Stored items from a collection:

——————

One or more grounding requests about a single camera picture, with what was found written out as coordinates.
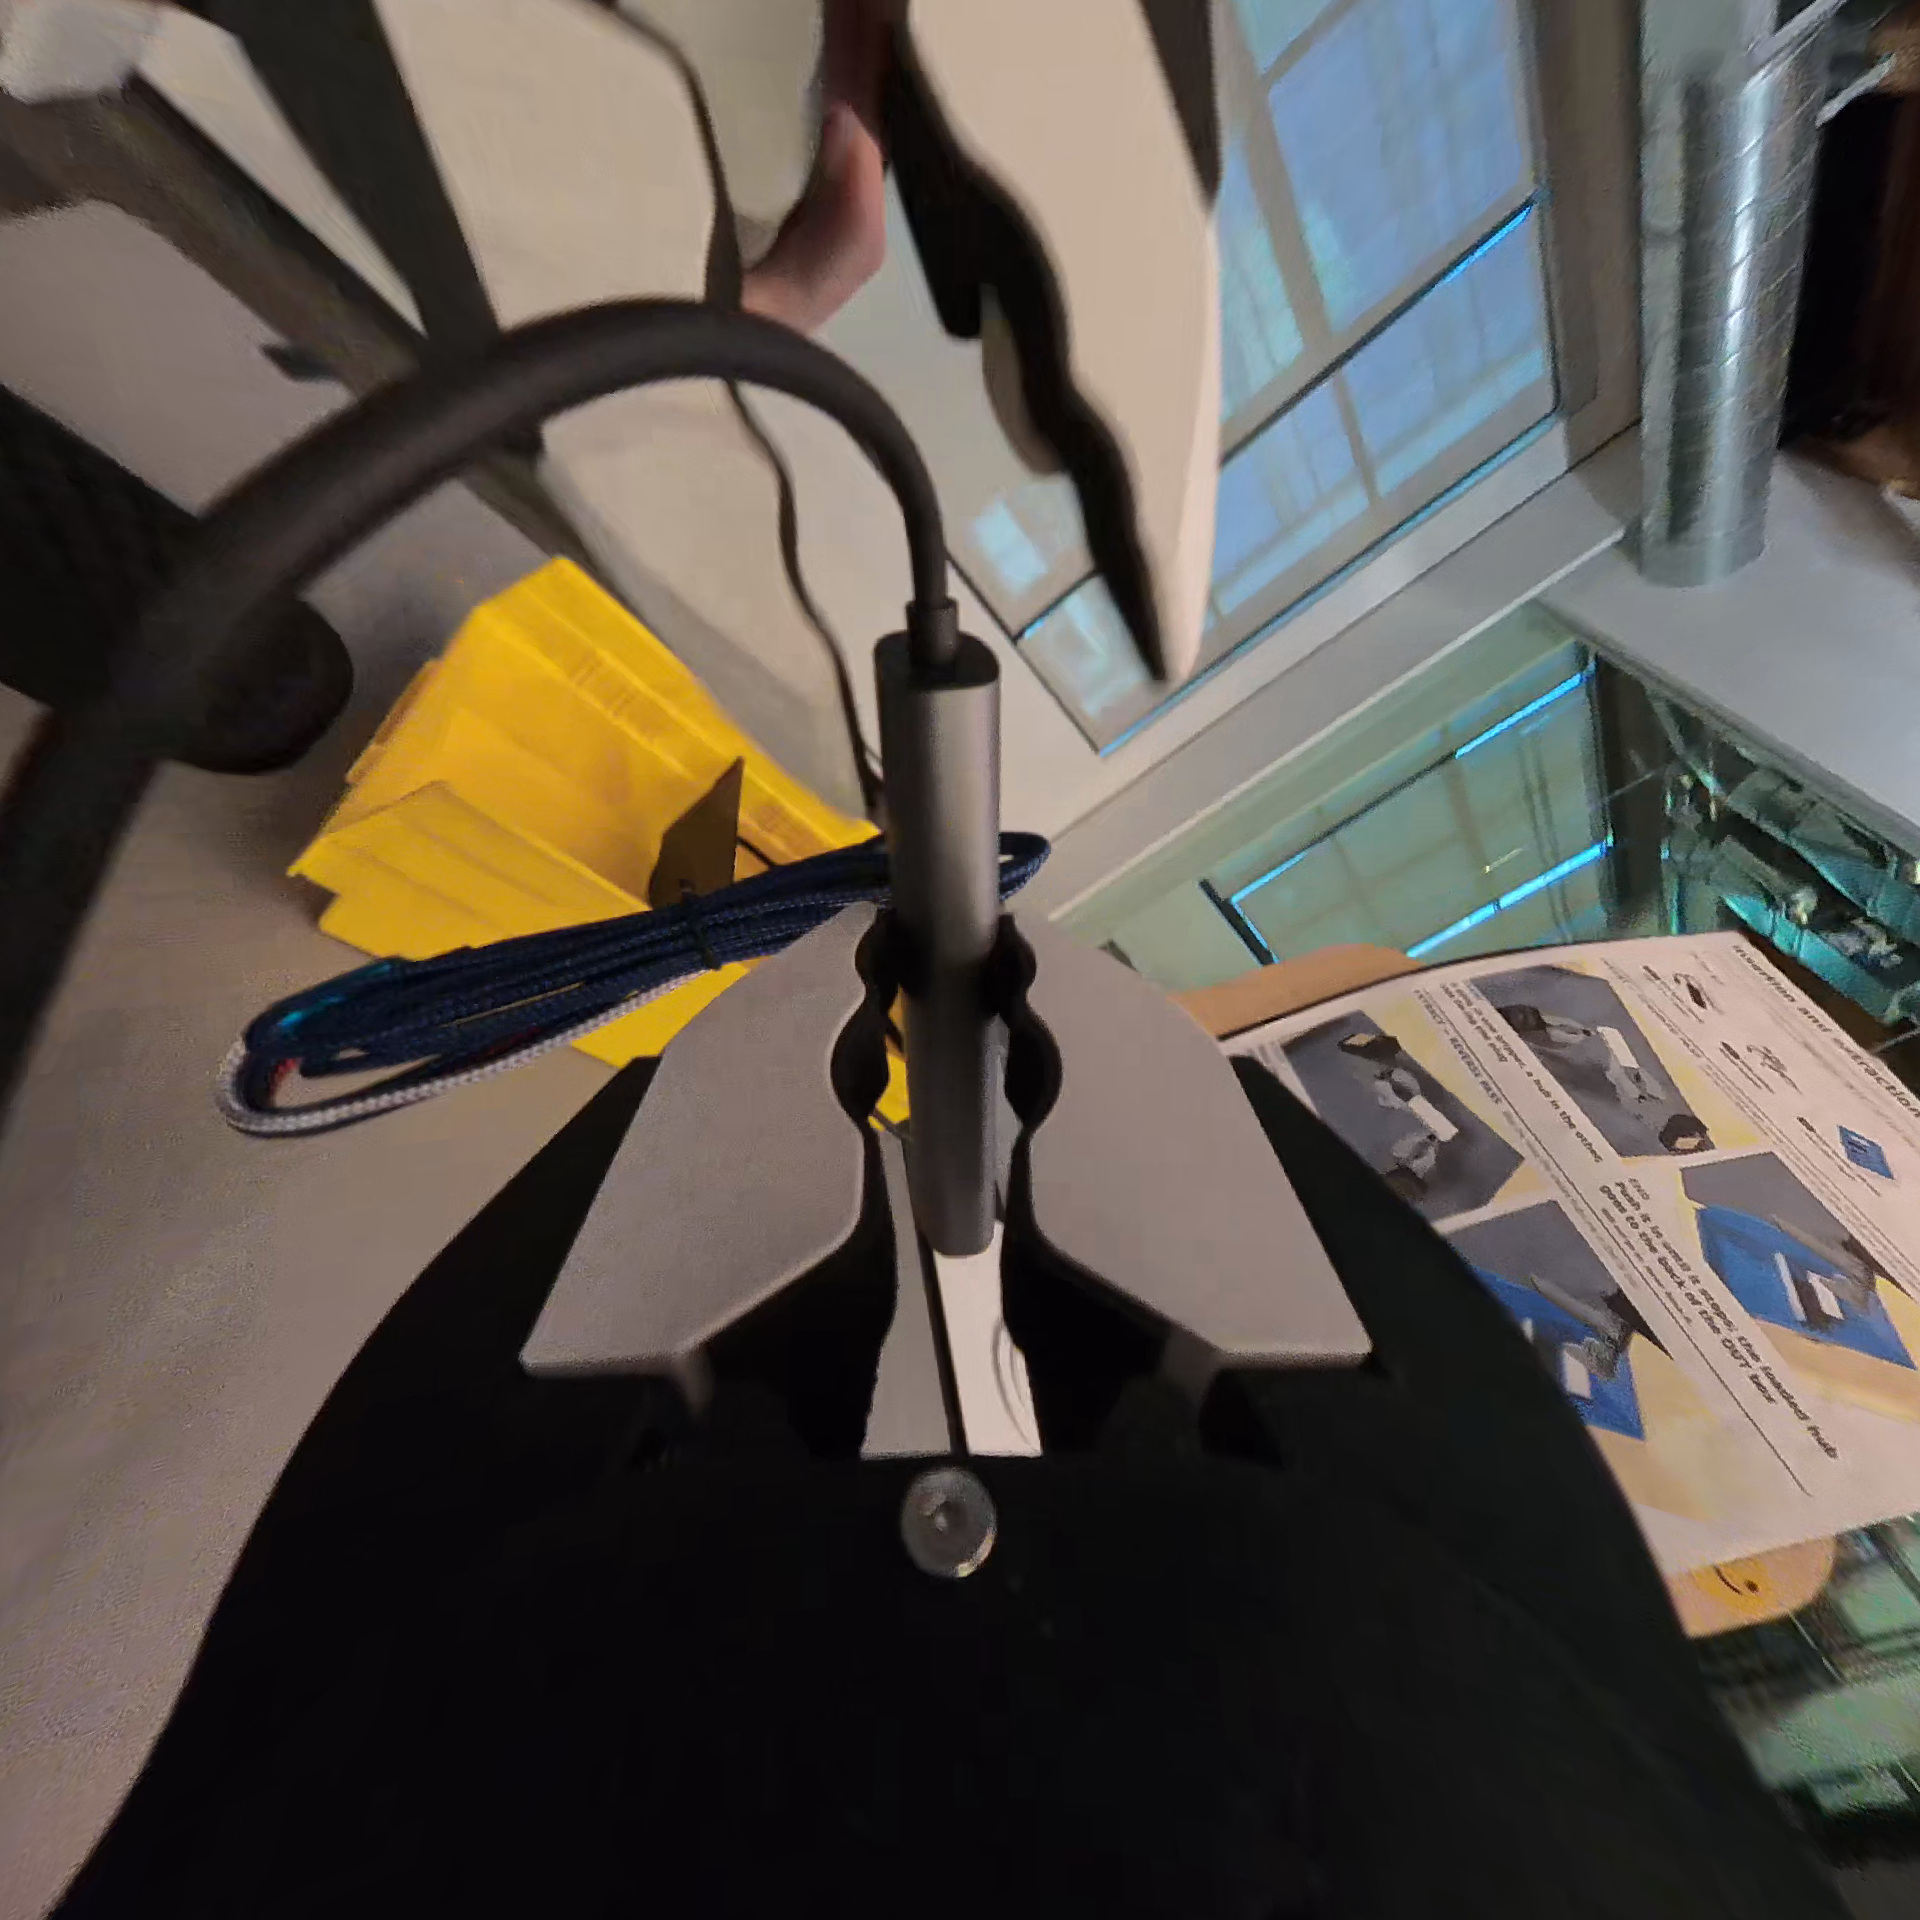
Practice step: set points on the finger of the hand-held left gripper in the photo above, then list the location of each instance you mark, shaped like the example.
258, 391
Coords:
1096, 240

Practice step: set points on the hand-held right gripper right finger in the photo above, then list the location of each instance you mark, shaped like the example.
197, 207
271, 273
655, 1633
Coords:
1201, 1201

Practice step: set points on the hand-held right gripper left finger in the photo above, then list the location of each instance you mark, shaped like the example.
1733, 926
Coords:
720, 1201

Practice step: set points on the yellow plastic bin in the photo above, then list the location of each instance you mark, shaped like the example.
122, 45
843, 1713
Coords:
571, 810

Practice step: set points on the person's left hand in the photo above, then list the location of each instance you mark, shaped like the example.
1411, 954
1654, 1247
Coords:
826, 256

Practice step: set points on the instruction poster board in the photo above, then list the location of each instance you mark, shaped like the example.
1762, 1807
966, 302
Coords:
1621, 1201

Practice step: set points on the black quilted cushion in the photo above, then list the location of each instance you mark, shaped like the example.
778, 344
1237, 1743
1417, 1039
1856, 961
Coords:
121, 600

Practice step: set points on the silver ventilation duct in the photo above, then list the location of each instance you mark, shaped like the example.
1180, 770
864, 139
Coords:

——————

Exercise details:
Pull every line with "right" from the records.

Result of this exercise:
Practice step: set points on the hand-held right gripper right finger in the photo above, then list the location of each instance you mark, shaped like the example.
Practice step: set points on the hand-held right gripper left finger in the photo above, then list the location of each instance you mark, shaped like the example.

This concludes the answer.